В буржуазной Польше лес был дорогим. Сосну мужикам продавали только третьей и четвертой категории — синюю, кривую, попорченную короедом: лучшая шла на экспорт. Только Альяшу, как бельгийскому лесопромышленнику, древесина отпускалась первосортной. Зато и каждый приезд пророка для лесничих и их жен был праздником.
В последнее время в целях экономии Альяш старательно отмерял Тэкле керосин для ламп спичечной коробкой. В будние дни, чтоб сэкономить на свечах, молебны в церкви заканчивались засветло. А в лесничестве Альяш расплачивался щедро.
Ту самую торбу, из-за которой он приезжал в Кринки, убивая там время на подсчеты, платил комбинаторам пять злотых, старик приносил в контору лесничества и не считая вываливал на стол пачки ассигнаций и аккуратно завернутые в бумагу столбики монет.
— Держите! — говорил при этом, и унылое лицо его трогала скупая улыбка.
Было ли в этом жесте привычное поклонение раба господам? Или разбогатевшему мужику приятно было поиздеваться над теми, кто прежде не сел бы с ним в одну повозку, гонялись когда-то с двустволкой по лесу за его матерью, набравшей корзину ягод или грибов, а теперь готовы были лизать его зад? Поди разберись!
Глава III
ВТОРОГО ПРИШЕСТВИЯ НЕ БУДЕТ
Миновали все сроки, а никаких признаков того, что божья матерь номер два собирается родить младенца, не было. Глядя на ее фигуру, и дураку становилось понятно, что она не зачала. Трезвые Альяшовы помощники стали замечать, что девка вроде бы помешалась[36].

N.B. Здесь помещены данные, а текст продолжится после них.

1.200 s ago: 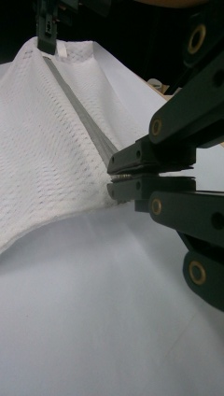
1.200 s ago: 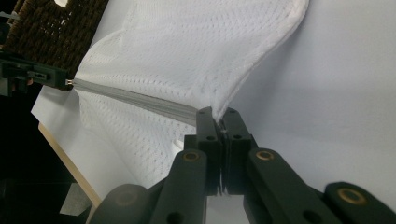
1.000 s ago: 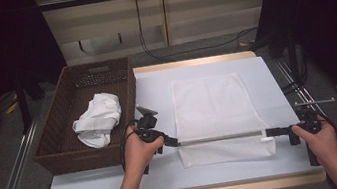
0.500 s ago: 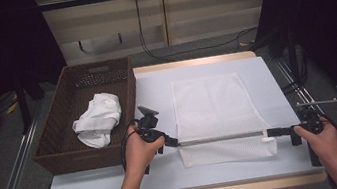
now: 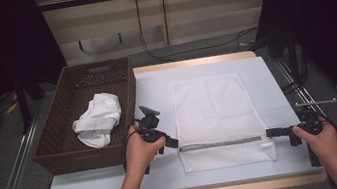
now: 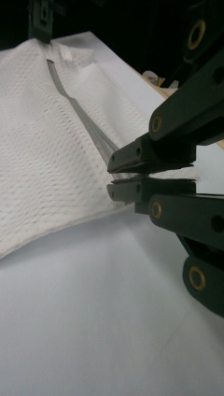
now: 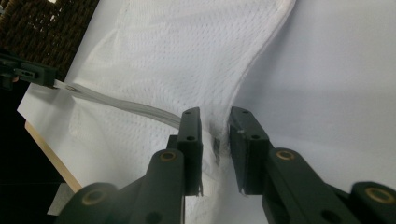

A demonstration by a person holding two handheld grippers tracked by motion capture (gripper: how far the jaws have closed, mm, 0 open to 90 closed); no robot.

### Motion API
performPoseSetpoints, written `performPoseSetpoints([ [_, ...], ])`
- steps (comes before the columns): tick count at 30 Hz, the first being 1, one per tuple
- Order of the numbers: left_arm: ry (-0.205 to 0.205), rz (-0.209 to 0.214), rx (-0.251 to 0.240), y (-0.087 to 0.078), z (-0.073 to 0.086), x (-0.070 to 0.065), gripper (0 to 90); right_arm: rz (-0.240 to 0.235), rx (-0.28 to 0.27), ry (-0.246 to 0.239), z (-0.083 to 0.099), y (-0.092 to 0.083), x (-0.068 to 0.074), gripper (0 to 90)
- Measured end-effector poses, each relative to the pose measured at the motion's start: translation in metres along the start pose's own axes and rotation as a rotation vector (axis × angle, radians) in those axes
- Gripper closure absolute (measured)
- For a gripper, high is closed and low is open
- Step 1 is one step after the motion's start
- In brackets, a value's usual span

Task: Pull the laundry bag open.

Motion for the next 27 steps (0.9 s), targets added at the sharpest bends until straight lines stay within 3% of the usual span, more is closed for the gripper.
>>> performPoseSetpoints([
  [4,0.002,0.015,0.020,0.005,0.000,-0.002,84.6,-0.008,-0.016,-0.005,-0.001,-0.002,0.003,68.7],
  [6,0.000,-0.002,0.016,0.008,-0.001,-0.002,83.8,-0.007,-0.025,-0.009,-0.002,-0.002,0.004,67.3],
  [10,0.005,-0.001,0.008,0.008,-0.002,-0.003,76.8,-0.005,-0.031,-0.026,-0.003,-0.003,0.008,62.9],
  [18,0.023,0.049,-0.020,0.004,-0.002,-0.009,58.2,0.041,-0.076,-0.131,-0.009,-0.004,0.025,50.2],
  [21,0.035,0.044,-0.050,0.002,-0.003,-0.011,50.3,0.086,-0.103,-0.191,-0.013,-0.002,0.033,41.1],
  [27,0.084,-0.001,-0.115,0.003,-0.005,-0.007,33.2,0.100,-0.084,-0.280,-0.016,0.013,0.043,33.7],
])
Point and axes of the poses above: each handheld gripper's, and its own axes: y roughly forward along the jaws, z roughly out of its underside, x roughly to its left, the point moved 4 cm from there along y, roughly forward along the jaws, and after that the axes turned 12 degrees about x, right-handed, at the moved point
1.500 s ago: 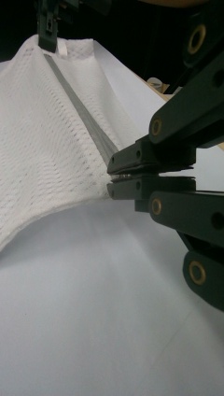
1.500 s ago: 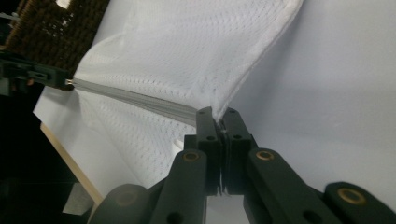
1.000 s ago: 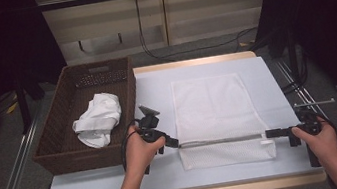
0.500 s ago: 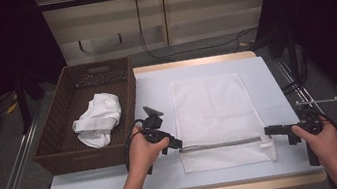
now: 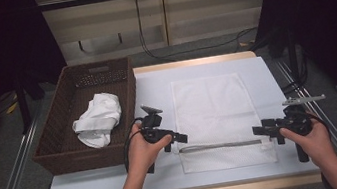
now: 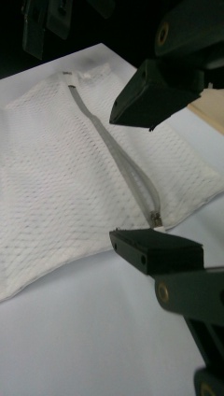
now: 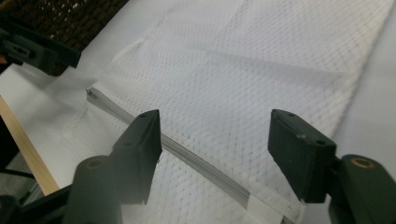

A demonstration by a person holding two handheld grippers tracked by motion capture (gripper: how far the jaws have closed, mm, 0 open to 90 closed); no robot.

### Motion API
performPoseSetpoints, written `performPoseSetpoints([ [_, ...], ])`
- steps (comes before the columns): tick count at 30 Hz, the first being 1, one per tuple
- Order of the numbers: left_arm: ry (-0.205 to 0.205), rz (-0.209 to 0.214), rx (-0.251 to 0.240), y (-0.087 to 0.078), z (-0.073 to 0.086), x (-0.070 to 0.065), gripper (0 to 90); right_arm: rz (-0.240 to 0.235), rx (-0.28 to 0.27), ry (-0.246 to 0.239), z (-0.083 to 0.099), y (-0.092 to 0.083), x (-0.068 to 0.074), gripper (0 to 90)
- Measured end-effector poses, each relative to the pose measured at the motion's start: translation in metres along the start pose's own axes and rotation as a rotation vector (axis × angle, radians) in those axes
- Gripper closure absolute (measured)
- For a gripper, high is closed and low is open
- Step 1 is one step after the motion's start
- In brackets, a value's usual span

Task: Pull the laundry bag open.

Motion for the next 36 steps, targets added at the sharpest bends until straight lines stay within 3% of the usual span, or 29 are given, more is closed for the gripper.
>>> performPoseSetpoints([
  [5,0.015,-0.011,-0.030,0.003,0.001,0.001,19.5,-0.005,0.005,-0.042,-0.003,0.008,0.004,35.2],
  [9,0.016,-0.022,-0.014,0.005,0.002,0.000,16.7,-0.035,0.031,-0.044,-0.004,0.011,0.010,36.0],
  [12,0.035,-0.033,-0.005,0.010,0.004,-0.002,14.6,-0.032,0.038,-0.061,-0.005,0.013,0.012,35.3],
  [13,0.058,-0.041,0.006,0.010,0.004,-0.001,13.7,-0.026,0.039,-0.059,-0.006,0.014,0.013,37.5],
  [15,0.030,-0.053,-0.007,0.011,0.005,-0.002,14.0,-0.028,0.048,-0.054,-0.006,0.016,0.015,36.6],
  [17,0.057,-0.069,0.021,0.009,0.005,-0.001,13.7,-0.018,0.048,-0.060,-0.007,0.018,0.016,36.3],
  [18,0.024,-0.062,-0.018,0.011,0.004,-0.003,13.7,-0.018,0.055,-0.063,-0.007,0.019,0.016,36.2],
  [19,0.056,-0.082,0.003,0.010,0.004,-0.001,12.2,-0.012,0.049,-0.067,-0.006,0.020,0.016,35.8],
  [20,0.033,-0.083,-0.007,0.011,0.004,-0.003,9.2,-0.004,0.047,-0.068,-0.006,0.020,0.015,35.6],
  [22,0.068,-0.091,0.011,0.009,0.005,-0.001,9.5,0.004,0.042,-0.072,-0.006,0.020,0.013,35.4],
  [23,0.042,-0.072,-0.016,0.010,0.005,-0.004,8.1,0.011,0.041,-0.077,-0.006,0.020,0.013,34.6],
  [25,0.086,-0.074,-0.004,0.009,0.004,-0.002,7.9,0.010,0.042,-0.080,-0.006,0.021,0.013,31.2],
  [26,0.059,-0.055,-0.019,0.010,0.004,-0.005,8.7,0.011,0.038,-0.091,-0.007,0.021,0.013,28.6],
  [27,0.089,-0.068,0.000,0.010,0.005,-0.004,10.0,0.017,0.033,-0.102,-0.007,0.022,0.013,24.5],
  [28,0.066,-0.066,-0.022,0.012,0.004,-0.007,9.6,0.022,0.030,-0.111,-0.008,0.023,0.014,24.4],
  [29,0.097,-0.080,0.005,0.011,0.005,-0.005,9.7,0.020,0.031,-0.115,-0.008,0.023,0.015,23.8],
  [31,0.078,-0.069,-0.011,0.014,0.005,-0.007,12.1,0.030,0.064,-0.118,-0.008,0.024,0.015,22.1],
  [32,0.121,-0.080,0.022,0.013,0.006,-0.005,12.1,0.037,0.059,-0.138,-0.008,0.025,0.016,21.9],
  [34,0.087,-0.087,-0.001,0.016,0.005,-0.007,11.2,0.031,0.067,-0.146,-0.008,0.025,0.018,21.8],
  [36,0.126,-0.117,0.047,0.015,0.007,-0.004,12.1,0.037,0.071,-0.159,-0.008,0.025,0.019,20.9],
])
Point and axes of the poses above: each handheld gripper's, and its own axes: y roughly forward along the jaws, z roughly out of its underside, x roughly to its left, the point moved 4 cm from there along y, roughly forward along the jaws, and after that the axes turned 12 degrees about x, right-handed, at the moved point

— Пустое чрево богу в убыток. Не случайно так вышло! — в суеверном страхе зашептались бабы по селам. — Кто мы такие, чтобы спорить с богом? Такова его воля, воймяца, и сына, и духа святого, аминь!
Христина высказала догадку:
— Среди нас, бабы, были и нечистые, я знаю. Разве могли мы тогда упросить силы небесные?! Да вы тогда еще насмешки строили!.. А жених?! На такое дело идет себе с папироской в зубах!..
Богомолки спохватились: как же раньше об этом не подумали?!
Христина, Пилипиха и наша Химка решили поправить дело и выручить пророка. Не зная, как на это посмотрит Альяш, они тайком выбрали новую кандидатку в «божьи матери» и привели к ней более достойного жениха — богомольца Банадика Лобача из Луки.
В Луке была своя церковь и также без попа. Тетки собрали в ней надежных болельщиц и повторили брачный обряд. Тщательно окурили хату ладаном, пропели псалмы Давида, Лобача заставили долго молиться, сами били в колокола.
Однако через месяц и новая кандидатка призналась у ограды грибовщинской церкви, что ничего не ощущает.
— Значит, так угодно господу богу, и нечего нам больше тревожить его! — заключила Христина, вздыхая.